Of the 20 Hg^II species simulated at the measurement location (Fig. S7) in the Base 2 × 2.5 GEOS-Chem simulation, more than 99 % were comprised of aerosol-phase Hg^II (24 %) or gas-phase HgCl₂ (72 %), Hg(OH)₂ (3 %), and HgBrOH (1 %). Speciation was very similar in the sensitivity analyses. In SA1, for example, even though the rate of the Hg + Br reaction was increased by 10 times, HgCl₂ still comprised 73 % of Hg^II, with HgBrOH, HgOH₂, and aerosol Hg^II comprising 2 %, 1 %, and 24 %, respectively. In the model's chemical mechanism, any Hg^II sorbed to and subsequently volatilized from particles becomes HgCl₂, which makes it the dominant Hg^II species in the model. Luippold et al. (2020) used an indirect thermal desorption method to show that nitrogen- and sulfur-containing Hg compounds may make up a large fraction (up to 61 % and 69.7 %, respectively) of Hg^II compounds in ambient air, though primary oxidation of Hg⁰ by nitrogen- and sulfur-containing oxidants is not known to occur (Lyman et al., 2020b; Edirappulige et al., 2024). Nevertheless, one or more missing oxidation pathways could also help explain the underestimation of Hg^II in the model. Compound specific Hg^II measurement methods may help resolve this discrepancy (Khalizov et al., 2020; Lyman et al., 2020a).

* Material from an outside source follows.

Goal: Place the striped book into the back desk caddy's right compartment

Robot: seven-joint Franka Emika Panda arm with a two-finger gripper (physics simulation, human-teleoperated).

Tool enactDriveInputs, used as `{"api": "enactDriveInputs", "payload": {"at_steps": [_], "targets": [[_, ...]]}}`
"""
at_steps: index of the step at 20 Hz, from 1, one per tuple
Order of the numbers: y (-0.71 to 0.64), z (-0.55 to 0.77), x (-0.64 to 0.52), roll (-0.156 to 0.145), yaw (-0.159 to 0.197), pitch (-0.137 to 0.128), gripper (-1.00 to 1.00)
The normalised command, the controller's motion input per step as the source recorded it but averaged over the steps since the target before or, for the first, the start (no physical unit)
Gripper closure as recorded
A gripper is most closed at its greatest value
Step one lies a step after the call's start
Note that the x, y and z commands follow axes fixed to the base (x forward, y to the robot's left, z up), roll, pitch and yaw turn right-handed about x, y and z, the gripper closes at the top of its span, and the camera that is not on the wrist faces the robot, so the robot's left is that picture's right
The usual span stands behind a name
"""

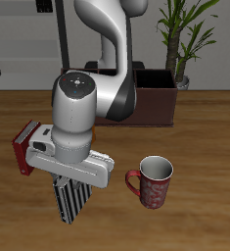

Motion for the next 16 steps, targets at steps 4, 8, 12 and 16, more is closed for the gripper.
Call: {"api": "enactDriveInputs", "payload": {"at_steps": [4,8,12,16], "targets": [[-0.14,0.75,-0.26,-0.058,0.105,-0.054,1.0],[-0.07,0.73,-0.4,-0.055,0.046,-0.019,1.0],[0.08,0.73,-0.6,0.032,0.042,-0.08,1.0],[0.02,0.66,-0.65,-0.004,0.038,-0.037,1.0]]}}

Shah et al. (2021) acknowledge a low Hg^II bias in their simulations of atmospheric Hg, especially in the free troposphere, and note that (1) higher model Br does not solve the problem, and (2) modifications to aqueous Hg^II photoreduction and organic particulate Hg^II helps but requires unrealistic organic particulate Hg^II photoreduction rates. Similarly, our work shows a low Hg^II bias that is unresolvable with the current chemical mechanism. While Shah et al. (2021) focus on global mean conditions, however, the current work focuses on the dynamics of a specific high-Hg^II episode. We show that GEOS-Chem predicts Hg^II similar to measurements prior to the episode, and that the model simulates the timing and nature of the episode reasonably, but that the model's low bias for Hg^II appears to be driven by failure to adequately simulate the amount of Hg^II produced during the episode.

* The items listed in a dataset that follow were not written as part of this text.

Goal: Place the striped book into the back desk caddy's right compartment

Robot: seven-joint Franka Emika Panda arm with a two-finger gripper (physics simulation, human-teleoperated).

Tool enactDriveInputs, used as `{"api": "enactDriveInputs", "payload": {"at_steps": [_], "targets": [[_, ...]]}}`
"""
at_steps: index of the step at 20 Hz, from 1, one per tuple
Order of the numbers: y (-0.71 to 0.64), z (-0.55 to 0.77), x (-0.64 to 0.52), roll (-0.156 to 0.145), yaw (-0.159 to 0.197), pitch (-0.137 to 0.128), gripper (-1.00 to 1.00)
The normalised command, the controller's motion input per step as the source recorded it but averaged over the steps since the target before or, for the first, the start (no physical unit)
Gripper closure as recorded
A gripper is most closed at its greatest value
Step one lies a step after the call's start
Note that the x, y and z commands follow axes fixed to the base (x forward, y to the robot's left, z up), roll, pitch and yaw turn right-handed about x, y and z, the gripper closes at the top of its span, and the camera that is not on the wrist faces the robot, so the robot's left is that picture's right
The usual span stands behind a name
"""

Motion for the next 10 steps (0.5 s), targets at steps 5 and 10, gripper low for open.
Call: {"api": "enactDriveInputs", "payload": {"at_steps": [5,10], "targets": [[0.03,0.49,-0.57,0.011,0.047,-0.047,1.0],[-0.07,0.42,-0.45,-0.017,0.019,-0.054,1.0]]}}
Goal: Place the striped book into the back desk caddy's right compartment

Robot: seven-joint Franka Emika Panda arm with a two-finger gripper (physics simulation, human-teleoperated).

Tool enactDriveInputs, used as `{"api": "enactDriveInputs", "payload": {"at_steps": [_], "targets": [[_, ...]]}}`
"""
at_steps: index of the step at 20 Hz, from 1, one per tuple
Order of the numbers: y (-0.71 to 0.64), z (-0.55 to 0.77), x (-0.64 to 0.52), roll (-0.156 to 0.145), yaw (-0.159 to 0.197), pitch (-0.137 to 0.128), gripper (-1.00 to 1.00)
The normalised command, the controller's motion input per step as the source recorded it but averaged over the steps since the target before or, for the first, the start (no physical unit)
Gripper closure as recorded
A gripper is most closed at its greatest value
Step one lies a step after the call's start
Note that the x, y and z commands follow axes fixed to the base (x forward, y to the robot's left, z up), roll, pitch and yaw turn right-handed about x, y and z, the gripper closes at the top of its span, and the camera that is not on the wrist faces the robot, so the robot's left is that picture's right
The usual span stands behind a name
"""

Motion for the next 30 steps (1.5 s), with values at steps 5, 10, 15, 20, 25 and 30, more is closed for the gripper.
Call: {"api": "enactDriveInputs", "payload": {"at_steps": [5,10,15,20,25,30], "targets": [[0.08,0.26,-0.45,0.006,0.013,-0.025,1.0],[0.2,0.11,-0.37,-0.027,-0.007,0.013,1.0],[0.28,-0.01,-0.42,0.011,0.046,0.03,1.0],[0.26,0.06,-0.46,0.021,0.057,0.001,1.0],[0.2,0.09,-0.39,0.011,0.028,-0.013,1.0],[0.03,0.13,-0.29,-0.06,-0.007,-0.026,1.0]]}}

Gustin et al. (2023) collected 1- or 2-week samples of Hg^II by direct capture on cation exchange membranes at locations in Nevada, Texas, Utah, and Georgia, USA, and at Reunion Island in the Indian Ocean. They used the same GEOS-Chem model setup as this study to compare GEOS-chem against their measurements. Table 4 shows the results of their comparison, along with a summary from this study. The simulation underpredicted the magnitude of Hg^II at all sites in the Gustin et al. study, except Utah, though model bias is relatively low for Georgia and the Indian Ocean. For Nevada and western Texas, observations were several times higher than model output, similar to the findings of this study. In some studies, high Hg^II has been measured in Utah (Lyman et al., 2022; Lan et al., 2012), and we expect that low Utah Hg^II in the Gustin et al. (2023) study was due to winter conditions at the site, though we acknowledge measurements in western Texas were also made during winter months. Simulated Hg^II at the Nevada location, which had the highest observed Hg^II in the Gustin et al. (2023) study, was in the same range as Utah, which had the lowest observed Hg^II.

In agreement with the current study, the Gustin et al. (2023) results show relatively low model bias at low-Hg^II locations and much higher bias at locations with high Hg^II. The relationship between measured Hg^II and the observed : modeled Hg^II ratio is linear and significant (p < 0.01; r2 = 0.82; Fig. S8), showing that the GEOS-Chem low bias is predictable.